• **Activity**
When copying the data, keep every line exactly the same.

*** Stored data Section Begins ***

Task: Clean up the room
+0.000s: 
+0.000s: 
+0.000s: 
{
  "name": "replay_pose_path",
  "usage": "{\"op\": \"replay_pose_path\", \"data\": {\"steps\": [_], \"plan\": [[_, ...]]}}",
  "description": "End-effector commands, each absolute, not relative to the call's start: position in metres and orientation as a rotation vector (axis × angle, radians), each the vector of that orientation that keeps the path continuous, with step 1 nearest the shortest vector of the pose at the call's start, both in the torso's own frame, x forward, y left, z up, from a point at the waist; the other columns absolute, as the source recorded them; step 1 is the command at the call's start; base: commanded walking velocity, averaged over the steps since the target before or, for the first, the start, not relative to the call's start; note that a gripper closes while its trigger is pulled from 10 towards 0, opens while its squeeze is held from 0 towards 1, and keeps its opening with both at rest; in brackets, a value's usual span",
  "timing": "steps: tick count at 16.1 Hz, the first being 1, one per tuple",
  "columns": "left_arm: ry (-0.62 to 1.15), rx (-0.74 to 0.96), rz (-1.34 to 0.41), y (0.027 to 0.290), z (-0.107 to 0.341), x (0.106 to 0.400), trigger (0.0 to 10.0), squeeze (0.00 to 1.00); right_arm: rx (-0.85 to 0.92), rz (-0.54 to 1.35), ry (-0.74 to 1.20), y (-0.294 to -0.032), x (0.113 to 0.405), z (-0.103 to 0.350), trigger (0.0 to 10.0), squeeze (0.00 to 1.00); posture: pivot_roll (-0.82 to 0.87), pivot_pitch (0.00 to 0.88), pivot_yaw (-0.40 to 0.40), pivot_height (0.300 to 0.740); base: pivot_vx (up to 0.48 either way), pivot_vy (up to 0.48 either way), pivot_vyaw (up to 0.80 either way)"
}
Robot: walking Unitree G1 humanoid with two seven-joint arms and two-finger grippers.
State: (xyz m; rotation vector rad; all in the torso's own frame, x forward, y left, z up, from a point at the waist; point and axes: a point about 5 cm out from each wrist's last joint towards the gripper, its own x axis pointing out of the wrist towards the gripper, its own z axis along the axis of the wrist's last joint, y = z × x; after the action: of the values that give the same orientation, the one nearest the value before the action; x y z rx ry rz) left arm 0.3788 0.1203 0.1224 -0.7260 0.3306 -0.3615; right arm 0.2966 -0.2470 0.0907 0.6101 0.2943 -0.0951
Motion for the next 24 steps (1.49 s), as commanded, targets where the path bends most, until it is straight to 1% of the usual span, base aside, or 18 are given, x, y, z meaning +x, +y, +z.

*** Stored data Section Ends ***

• **Task answer**
Task: Clean up the room
+0.000s: 
+0.000s: 
+0.000s: 
{
  "name": "replay_pose_path",
  "usage": "{\"op\": \"replay_pose_path\", \"data\": {\"steps\": [_], \"plan\": [[_, ...]]}}",
  "description": "End-effector commands, each absolute, not relative to the call's start: position in metres and orientation as a rotation vector (axis × angle, radians), each the vector of that orientation that keeps the path continuous, with step 1 nearest the shortest vector of the pose at the call's start, both in the torso's own frame, x forward, y left, z up, from a point at the waist; the other columns absolute, as the source recorded them; step 1 is the command at the call's start; base: commanded walking velocity, averaged over the steps since the target before or, for the first, the start, not relative to the call's start; note that a gripper closes while its trigger is pulled from 10 towards 0, opens while its squeeze is held from 0 towards 1, and keeps its opening with both at rest; in brackets, a value's usual span",
  "timing": "steps: tick count at 16.1 Hz, the first being 1, one per tuple",
  "columns": "left_arm: ry (-0.62 to 1.15), rx (-0.74 to 0.96), rz (-1.34 to 0.41), y (0.027 to 0.290), z (-0.107 to 0.341), x (0.106 to 0.400), trigger (0.0 to 10.0), squeeze (0.00 to 1.00); right_arm: rx (-0.85 to 0.92), rz (-0.54 to 1.35), ry (-0.74 to 1.20), y (-0.294 to -0.032), x (0.113 to 0.405), z (-0.103 to 0.350), trigger (0.0 to 10.0), squeeze (0.00 to 1.00); posture: pivot_roll (-0.82 to 0.87), pivot_pitch (0.00 to 0.88), pivot_yaw (-0.40 to 0.40), pivot_height (0.300 to 0.740); base: pivot_vx (up to 0.48 either way), pivot_vy (up to 0.48 either way), pivot_vyaw (up to 0.80 either way)"
}
Robot: walking Unitree G1 humanoid with two seven-joint arms and two-finger grippers.
State: (xyz m; rotation vector rad; all in the torso's own frame, x forward, y left, z up, from a point at the waist; point and axes: a point about 5 cm out from each wrist's last joint towards the gripper, its own x axis pointing out of the wrist towards the gripper, its own z axis along the axis of the wrist's last joint, y = z × x; after the action: of the values that give the same orientation, the one nearest the value before the action; x y z rx ry rz) left arm 0.3788 0.1203 0.1224 -0.7260 0.3306 -0.3615; right arm 0.2966 -0.2470 0.0907 0.6101 0.2943 -0.0951
Motion for the next 24 steps (1.49 s), as commanded, targets where the path bends most, until it is straight to 1% of the usual span, base aside, or 18 are given, x, y, z meaning +x, +y, +z.

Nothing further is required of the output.